- [About this task] Please copy every line from the following entries in which the word "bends" appears.
*** Opening of Data listing ***
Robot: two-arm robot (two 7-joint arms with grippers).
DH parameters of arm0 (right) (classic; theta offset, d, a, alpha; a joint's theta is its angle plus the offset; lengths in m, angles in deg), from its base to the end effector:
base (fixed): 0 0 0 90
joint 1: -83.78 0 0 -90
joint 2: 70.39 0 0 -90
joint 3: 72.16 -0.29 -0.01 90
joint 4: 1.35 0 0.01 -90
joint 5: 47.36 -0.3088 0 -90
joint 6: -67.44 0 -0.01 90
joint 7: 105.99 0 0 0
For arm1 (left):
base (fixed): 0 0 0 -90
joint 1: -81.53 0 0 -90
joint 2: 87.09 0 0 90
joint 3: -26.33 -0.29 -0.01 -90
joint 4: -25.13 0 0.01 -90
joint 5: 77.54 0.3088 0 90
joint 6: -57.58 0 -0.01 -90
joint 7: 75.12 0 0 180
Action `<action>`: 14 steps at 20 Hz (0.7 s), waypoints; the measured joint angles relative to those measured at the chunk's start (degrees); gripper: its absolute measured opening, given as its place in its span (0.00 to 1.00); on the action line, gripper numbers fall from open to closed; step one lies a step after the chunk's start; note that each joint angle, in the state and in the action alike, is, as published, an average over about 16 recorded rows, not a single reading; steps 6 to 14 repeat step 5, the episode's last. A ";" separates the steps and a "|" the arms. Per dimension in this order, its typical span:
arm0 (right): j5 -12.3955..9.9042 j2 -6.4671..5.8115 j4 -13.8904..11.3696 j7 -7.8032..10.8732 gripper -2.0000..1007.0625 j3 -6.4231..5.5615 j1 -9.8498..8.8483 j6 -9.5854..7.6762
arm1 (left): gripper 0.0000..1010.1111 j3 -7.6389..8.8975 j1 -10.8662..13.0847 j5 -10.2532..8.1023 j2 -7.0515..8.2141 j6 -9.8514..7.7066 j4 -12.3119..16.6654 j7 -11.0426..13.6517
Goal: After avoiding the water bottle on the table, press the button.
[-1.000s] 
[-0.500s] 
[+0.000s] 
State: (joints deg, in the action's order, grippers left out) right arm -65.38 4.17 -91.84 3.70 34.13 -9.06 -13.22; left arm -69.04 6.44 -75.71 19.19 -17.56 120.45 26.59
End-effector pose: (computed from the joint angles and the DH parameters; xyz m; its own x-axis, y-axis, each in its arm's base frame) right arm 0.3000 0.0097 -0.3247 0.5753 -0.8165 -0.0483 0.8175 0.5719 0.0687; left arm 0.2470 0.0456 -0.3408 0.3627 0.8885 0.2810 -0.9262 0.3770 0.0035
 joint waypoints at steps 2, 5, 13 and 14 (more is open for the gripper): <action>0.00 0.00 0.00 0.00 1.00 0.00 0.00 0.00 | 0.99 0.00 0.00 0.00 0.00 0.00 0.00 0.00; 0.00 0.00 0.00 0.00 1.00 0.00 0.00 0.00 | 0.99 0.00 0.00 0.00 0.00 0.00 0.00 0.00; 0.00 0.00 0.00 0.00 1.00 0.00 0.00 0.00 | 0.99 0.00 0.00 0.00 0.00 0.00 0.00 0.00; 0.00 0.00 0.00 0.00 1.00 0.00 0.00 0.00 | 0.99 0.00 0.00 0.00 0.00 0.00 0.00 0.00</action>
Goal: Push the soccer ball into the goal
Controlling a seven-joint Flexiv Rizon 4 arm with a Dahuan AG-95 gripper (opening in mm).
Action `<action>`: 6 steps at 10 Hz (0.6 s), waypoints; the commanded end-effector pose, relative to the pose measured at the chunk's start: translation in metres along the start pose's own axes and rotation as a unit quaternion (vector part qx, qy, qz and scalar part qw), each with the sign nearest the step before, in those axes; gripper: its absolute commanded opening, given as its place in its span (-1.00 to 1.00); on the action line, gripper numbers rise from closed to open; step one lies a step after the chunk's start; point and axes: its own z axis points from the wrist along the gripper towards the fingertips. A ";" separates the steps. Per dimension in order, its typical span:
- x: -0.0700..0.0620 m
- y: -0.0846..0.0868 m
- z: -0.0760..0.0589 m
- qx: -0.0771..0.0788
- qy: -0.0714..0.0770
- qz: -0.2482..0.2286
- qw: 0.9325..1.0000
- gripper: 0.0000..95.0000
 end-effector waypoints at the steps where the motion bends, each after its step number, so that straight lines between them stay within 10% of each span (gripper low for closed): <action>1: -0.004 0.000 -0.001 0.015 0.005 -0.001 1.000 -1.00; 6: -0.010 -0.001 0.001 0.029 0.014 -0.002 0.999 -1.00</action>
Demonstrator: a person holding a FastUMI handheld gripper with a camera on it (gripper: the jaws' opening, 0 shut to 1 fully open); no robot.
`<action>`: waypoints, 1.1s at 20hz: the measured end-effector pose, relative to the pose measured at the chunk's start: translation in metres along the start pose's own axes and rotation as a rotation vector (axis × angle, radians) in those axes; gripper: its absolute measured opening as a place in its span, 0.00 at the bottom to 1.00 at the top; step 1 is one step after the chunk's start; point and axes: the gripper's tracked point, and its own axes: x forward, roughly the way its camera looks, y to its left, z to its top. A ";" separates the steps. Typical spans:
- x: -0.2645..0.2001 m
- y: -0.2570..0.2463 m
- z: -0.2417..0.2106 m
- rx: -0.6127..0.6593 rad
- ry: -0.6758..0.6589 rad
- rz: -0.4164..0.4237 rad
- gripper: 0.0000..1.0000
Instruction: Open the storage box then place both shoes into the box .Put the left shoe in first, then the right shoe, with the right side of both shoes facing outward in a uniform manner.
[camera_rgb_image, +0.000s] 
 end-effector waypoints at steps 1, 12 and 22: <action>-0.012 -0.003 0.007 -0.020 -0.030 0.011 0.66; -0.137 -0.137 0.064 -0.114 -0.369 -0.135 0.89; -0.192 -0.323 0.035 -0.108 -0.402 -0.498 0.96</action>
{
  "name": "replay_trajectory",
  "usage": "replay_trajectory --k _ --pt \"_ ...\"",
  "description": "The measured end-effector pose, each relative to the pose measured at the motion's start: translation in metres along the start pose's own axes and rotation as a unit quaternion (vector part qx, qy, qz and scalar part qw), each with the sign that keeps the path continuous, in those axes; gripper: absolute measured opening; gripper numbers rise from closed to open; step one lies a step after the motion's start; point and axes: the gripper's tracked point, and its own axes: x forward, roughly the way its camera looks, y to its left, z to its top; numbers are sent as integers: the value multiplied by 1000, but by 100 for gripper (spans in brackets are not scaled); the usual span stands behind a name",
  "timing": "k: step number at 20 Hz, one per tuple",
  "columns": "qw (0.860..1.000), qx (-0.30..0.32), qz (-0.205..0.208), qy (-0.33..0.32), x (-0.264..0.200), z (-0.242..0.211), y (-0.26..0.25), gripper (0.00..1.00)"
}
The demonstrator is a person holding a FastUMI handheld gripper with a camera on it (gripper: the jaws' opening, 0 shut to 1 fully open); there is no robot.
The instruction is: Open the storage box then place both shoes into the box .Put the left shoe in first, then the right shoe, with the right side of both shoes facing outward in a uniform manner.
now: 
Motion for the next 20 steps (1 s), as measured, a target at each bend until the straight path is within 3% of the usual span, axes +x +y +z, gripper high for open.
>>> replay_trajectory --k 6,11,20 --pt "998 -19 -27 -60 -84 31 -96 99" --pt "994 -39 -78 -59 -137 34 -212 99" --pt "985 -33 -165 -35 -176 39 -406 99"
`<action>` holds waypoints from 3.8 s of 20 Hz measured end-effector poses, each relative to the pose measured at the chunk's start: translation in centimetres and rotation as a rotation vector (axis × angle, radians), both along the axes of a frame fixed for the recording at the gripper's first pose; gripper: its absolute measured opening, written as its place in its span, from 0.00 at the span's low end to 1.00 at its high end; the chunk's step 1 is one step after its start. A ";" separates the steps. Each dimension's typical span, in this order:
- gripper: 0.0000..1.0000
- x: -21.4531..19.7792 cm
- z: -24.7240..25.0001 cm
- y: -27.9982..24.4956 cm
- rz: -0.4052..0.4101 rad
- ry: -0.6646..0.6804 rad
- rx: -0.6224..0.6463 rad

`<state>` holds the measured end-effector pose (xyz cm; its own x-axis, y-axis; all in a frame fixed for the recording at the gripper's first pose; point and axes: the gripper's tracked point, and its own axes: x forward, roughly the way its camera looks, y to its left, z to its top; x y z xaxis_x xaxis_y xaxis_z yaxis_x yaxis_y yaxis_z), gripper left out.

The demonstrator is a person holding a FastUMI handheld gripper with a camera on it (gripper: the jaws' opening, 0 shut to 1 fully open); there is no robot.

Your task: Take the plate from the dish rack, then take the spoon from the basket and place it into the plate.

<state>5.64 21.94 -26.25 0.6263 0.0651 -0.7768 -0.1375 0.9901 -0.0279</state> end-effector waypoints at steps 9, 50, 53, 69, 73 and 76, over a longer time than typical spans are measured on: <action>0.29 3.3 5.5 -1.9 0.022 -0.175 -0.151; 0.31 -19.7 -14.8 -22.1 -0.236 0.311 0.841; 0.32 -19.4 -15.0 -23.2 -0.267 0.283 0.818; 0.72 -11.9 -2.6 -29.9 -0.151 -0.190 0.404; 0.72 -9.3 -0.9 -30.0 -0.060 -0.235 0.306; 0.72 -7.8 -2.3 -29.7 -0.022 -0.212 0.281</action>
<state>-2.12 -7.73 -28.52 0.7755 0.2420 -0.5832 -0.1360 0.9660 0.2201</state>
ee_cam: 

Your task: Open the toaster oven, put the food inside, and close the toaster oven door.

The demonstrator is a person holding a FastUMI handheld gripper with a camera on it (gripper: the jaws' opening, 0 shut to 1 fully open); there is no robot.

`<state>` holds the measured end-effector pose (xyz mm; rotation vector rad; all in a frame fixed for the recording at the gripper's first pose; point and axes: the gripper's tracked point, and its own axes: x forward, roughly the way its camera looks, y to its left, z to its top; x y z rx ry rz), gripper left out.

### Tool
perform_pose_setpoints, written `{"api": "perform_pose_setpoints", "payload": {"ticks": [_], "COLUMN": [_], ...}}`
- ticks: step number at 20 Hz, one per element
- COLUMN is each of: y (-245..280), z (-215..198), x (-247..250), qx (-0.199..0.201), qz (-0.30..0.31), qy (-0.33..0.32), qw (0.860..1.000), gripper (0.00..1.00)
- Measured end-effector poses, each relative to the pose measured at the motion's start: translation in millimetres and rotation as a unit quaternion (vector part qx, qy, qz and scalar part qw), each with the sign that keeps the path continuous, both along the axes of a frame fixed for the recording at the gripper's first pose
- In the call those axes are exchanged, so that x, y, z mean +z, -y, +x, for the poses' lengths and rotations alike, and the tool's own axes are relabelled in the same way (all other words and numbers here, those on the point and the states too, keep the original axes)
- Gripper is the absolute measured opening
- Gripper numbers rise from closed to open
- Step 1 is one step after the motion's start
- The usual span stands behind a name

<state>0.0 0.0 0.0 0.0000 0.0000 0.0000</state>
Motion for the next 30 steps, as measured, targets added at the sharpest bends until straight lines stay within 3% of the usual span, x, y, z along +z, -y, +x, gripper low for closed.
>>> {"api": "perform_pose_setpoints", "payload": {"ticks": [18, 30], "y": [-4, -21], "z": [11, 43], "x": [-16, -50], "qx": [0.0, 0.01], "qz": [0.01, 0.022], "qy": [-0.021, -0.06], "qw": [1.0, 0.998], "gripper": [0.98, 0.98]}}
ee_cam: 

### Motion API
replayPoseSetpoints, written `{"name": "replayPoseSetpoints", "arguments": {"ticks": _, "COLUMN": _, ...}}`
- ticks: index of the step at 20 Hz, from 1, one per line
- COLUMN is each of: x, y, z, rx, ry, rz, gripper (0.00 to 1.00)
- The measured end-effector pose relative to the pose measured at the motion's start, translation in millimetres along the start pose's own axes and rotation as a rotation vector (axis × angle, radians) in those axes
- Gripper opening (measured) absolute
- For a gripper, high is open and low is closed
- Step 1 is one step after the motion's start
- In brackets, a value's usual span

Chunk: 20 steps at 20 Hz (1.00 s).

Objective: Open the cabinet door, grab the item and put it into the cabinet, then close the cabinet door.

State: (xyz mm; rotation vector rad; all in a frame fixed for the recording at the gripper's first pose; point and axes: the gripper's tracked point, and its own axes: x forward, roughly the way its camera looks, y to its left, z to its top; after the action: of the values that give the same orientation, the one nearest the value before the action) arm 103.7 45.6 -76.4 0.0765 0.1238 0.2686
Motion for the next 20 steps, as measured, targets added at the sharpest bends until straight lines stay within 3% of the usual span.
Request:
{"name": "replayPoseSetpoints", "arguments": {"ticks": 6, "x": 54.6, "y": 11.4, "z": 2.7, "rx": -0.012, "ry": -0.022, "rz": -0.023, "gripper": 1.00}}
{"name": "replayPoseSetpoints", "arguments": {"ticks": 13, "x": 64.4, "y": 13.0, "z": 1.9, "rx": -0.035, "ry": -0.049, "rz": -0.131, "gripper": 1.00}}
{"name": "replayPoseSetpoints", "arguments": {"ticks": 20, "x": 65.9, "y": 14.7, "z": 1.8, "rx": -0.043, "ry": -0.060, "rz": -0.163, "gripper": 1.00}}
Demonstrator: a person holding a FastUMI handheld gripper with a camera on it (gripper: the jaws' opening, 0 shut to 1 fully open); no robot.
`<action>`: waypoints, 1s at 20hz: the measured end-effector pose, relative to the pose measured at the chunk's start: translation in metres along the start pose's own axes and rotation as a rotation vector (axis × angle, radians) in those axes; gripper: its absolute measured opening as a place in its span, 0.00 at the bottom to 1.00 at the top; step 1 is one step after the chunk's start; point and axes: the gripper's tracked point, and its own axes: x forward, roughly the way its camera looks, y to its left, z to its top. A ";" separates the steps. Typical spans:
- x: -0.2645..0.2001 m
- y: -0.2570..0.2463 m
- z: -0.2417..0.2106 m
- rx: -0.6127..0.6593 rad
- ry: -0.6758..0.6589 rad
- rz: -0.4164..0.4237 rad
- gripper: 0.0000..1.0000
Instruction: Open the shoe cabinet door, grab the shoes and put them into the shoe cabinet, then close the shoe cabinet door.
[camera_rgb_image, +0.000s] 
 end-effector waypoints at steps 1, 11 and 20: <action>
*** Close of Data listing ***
- [Exercise answer]
 end-effector waypoints at the steps where the motion bends, each after its step number, so that straight lines between them stay within 10% of each span (gripper low for closed): <action>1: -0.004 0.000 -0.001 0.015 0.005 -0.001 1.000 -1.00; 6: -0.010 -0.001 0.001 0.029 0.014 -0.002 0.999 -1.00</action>
Motion for the next 30 steps, as measured, targets added at the sharpest bends until straight lines stay within 3% of the usual span, x, y, z along +z, -y, +x, gripper low for closed.
Motion for the next 20 steps, as measured, targets added at the sharpest bends until straight lines stay within 3% of the usual span.

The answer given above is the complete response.